======== MATERIAL PROVIDED

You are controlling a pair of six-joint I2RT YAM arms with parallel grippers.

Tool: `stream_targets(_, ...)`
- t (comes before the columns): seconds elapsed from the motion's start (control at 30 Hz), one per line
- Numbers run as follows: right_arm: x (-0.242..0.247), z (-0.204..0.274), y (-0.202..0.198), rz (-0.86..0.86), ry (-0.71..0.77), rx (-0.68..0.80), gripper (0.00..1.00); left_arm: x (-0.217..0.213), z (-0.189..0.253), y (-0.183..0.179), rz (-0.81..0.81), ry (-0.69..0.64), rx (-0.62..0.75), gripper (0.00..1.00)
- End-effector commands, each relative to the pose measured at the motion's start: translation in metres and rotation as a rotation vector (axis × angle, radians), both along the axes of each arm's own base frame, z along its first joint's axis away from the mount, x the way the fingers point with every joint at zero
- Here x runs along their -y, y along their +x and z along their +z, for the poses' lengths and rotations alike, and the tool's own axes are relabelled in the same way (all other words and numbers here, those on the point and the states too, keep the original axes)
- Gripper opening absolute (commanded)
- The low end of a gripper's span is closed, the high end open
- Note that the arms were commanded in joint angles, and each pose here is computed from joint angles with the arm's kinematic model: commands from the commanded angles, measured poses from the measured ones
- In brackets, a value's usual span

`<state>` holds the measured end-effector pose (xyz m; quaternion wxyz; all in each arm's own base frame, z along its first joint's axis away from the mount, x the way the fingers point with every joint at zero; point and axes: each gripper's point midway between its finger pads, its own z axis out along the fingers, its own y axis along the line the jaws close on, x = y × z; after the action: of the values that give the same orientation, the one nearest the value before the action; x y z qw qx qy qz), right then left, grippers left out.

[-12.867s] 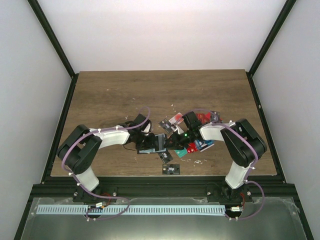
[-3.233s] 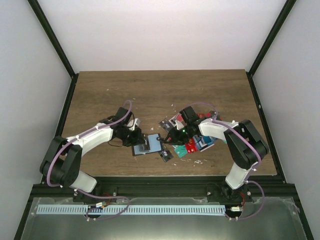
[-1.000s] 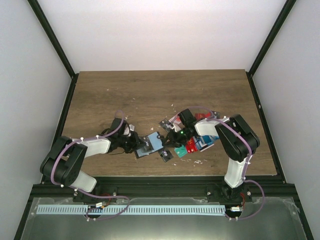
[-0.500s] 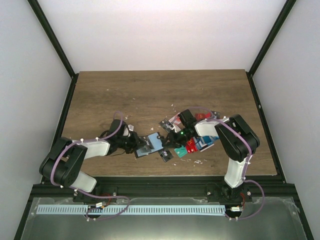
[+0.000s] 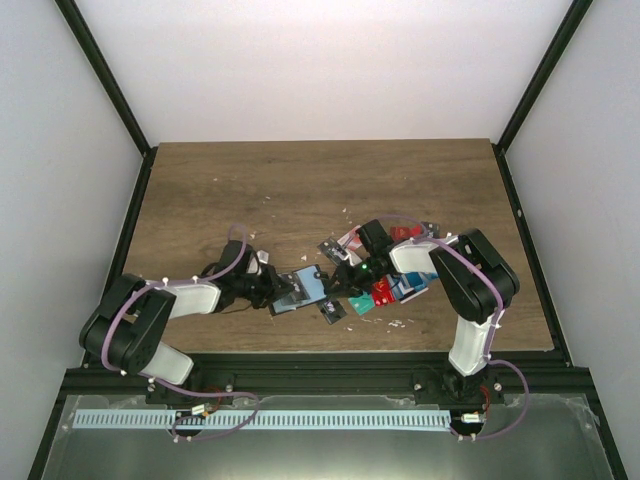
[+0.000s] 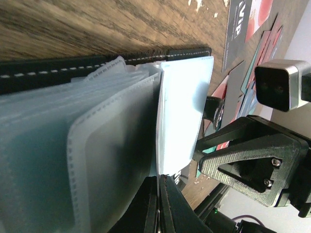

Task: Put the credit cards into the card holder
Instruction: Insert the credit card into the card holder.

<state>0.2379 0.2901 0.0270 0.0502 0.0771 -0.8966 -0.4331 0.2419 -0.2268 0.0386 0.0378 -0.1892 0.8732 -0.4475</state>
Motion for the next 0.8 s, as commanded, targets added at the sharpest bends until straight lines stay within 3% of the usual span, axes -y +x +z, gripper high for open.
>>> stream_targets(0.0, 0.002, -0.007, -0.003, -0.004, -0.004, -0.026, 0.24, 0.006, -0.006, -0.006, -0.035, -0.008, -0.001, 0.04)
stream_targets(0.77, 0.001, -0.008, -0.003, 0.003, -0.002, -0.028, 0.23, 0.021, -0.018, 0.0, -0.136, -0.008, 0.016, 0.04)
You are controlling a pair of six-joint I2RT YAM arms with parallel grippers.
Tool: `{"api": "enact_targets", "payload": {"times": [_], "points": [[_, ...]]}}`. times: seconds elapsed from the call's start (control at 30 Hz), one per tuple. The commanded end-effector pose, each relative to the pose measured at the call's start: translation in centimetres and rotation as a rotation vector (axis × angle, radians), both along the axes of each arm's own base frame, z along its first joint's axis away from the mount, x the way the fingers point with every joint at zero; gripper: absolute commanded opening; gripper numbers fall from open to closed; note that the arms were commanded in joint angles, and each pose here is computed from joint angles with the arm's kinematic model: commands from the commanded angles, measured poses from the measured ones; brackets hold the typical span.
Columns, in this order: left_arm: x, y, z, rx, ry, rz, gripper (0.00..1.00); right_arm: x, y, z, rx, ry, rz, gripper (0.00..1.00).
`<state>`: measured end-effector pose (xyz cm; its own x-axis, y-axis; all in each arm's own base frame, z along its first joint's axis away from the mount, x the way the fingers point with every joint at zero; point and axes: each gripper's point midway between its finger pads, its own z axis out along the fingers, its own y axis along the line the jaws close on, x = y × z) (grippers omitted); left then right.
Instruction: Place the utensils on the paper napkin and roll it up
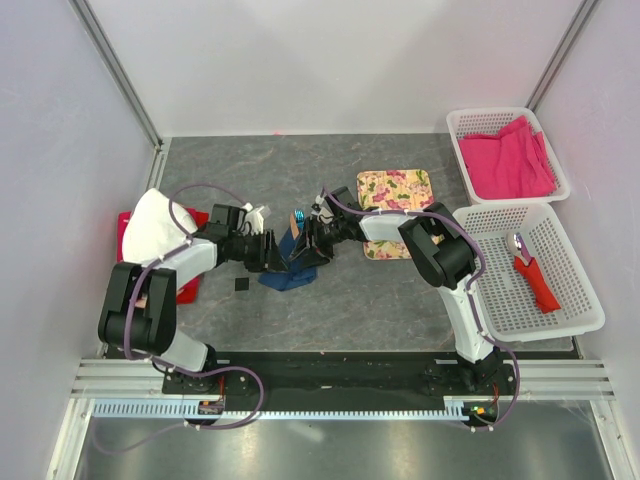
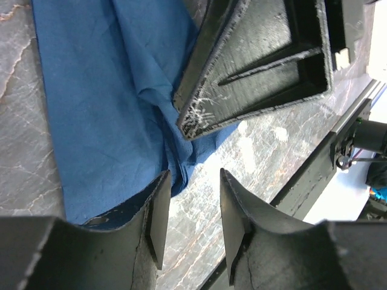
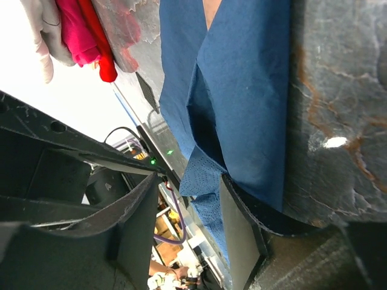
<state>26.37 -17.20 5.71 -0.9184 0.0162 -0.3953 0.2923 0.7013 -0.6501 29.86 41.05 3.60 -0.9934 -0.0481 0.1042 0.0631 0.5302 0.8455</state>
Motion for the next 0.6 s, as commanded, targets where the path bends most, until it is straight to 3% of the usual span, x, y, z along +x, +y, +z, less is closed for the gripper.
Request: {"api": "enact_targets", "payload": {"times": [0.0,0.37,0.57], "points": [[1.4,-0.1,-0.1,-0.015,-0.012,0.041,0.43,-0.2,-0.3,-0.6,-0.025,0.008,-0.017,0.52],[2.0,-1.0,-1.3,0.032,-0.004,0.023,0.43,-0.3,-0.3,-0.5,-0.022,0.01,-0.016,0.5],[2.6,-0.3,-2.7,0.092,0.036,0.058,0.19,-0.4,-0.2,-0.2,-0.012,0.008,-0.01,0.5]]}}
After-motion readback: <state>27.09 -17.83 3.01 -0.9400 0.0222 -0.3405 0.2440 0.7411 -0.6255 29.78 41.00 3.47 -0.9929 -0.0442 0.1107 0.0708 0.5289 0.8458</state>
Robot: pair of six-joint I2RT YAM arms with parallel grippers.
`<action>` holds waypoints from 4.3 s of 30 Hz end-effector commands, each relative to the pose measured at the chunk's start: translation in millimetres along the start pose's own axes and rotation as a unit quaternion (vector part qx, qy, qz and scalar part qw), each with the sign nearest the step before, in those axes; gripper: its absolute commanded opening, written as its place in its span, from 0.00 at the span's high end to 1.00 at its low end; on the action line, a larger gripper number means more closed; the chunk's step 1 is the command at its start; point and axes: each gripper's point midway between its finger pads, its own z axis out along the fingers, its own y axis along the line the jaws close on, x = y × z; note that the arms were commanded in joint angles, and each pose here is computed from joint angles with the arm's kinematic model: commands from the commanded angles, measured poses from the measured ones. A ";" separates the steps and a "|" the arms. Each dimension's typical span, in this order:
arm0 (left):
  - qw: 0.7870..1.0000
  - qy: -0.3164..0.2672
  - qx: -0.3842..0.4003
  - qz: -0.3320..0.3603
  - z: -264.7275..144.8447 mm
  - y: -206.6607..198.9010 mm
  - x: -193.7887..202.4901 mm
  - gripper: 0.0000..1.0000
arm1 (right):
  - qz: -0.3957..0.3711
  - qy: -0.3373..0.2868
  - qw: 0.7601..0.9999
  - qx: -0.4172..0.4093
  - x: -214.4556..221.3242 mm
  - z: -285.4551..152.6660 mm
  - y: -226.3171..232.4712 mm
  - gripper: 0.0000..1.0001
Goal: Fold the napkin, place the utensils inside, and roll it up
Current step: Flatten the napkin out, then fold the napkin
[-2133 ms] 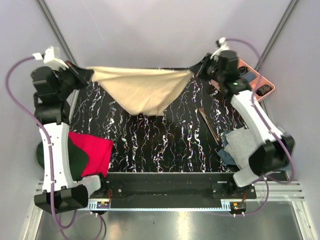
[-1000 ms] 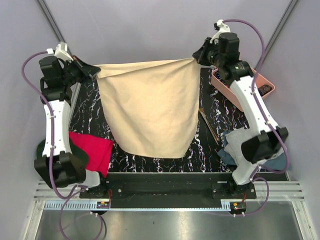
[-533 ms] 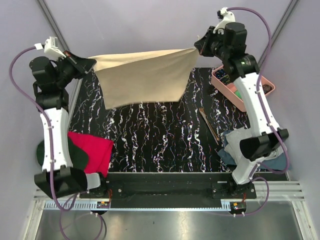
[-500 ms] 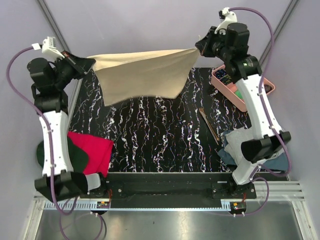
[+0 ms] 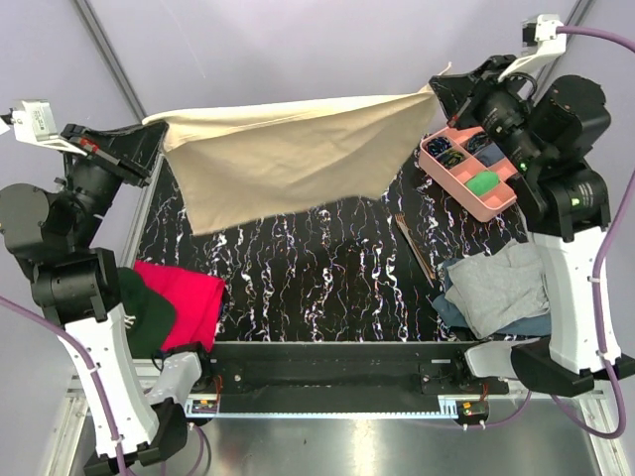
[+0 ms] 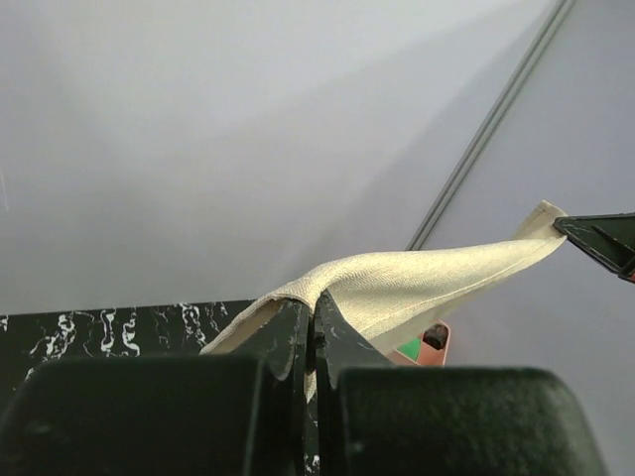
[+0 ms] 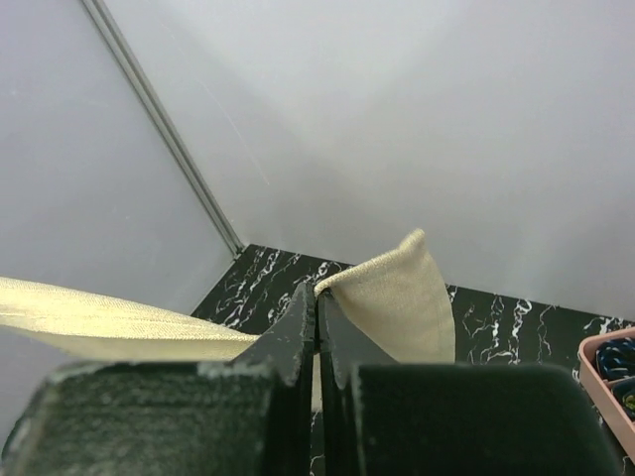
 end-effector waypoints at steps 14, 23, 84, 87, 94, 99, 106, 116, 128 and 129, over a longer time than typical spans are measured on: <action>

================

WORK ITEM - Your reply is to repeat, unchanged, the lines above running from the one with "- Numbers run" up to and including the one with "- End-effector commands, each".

ANSWER SPACE -
- Numbers run as follows: right_arm: x (-0.242..0.247), z (-0.204..0.274), y (-0.202..0.198), rz (-0.86..0.86), ry (-0.71..0.77), rx (-0.68..0.80), gripper (0.00..1.00); left_arm: x (-0.217..0.213), z (-0.189..0.253), y (-0.183..0.179), rz (-0.81..0.81), ry (-0.69..0.64), rx (-0.62..0.75), gripper (0.00..1.00)
- End-effector commands, each relative to the pose measured at the motion's start: translation in metres and rotation as a rotation vector (axis × angle, radians), both along the axes of each arm's own base frame, z along its first joint's axis away from the mount, x the way the fingers point with every joint at zero

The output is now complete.